## What you should do
Please return exactly the lines from the beginning of the listing up to and including the line with "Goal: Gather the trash", with no pictures.
**** Material provided
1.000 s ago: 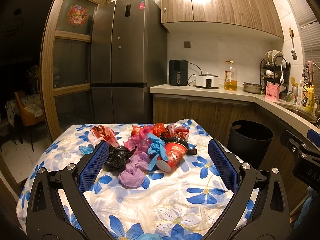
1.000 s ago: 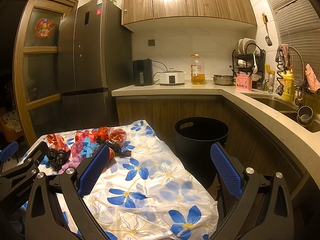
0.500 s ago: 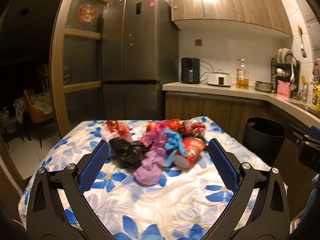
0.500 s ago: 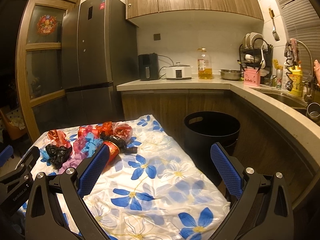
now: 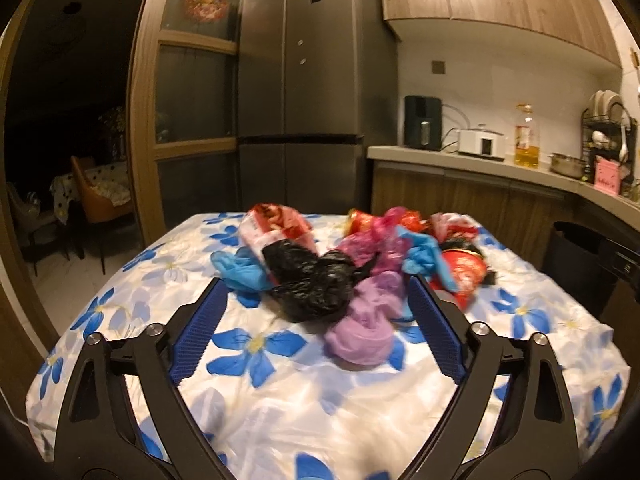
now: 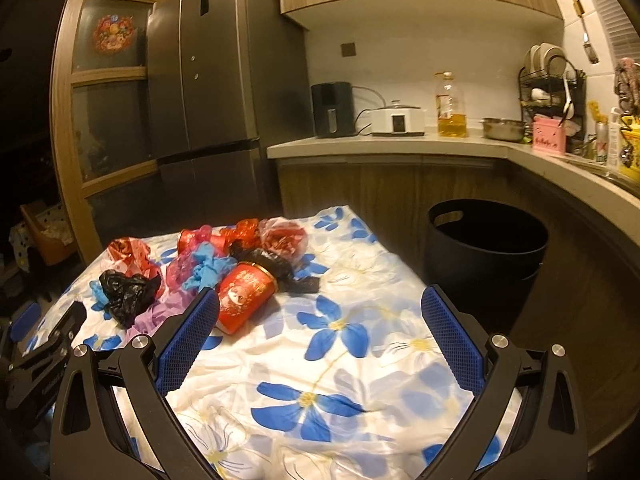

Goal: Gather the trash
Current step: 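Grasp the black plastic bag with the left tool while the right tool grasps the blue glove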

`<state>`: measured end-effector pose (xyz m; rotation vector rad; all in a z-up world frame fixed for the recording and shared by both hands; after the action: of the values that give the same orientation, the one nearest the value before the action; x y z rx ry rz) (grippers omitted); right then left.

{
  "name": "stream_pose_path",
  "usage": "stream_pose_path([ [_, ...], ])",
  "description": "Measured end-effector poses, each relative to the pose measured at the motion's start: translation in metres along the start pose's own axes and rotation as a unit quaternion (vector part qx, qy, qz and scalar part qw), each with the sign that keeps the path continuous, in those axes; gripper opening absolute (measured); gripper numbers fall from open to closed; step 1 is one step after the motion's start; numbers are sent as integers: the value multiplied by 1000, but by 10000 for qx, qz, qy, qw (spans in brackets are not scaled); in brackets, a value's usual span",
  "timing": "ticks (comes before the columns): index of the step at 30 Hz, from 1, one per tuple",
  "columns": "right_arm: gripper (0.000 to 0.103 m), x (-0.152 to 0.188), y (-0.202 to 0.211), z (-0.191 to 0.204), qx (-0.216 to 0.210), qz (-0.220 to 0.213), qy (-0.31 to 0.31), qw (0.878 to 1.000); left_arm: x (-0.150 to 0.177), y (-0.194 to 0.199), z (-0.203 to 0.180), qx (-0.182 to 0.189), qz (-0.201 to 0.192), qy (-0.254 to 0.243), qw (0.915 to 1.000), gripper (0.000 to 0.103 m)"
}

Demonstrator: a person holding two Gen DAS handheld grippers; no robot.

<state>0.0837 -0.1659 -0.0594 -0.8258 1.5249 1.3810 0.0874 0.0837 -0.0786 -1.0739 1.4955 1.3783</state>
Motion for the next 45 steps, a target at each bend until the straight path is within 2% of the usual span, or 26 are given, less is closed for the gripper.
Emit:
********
## Answer for this exercise
1.000 s ago: 
1.000 s ago: 
0.500 s ago: 
0.500 s ago: 
now: 
now: 

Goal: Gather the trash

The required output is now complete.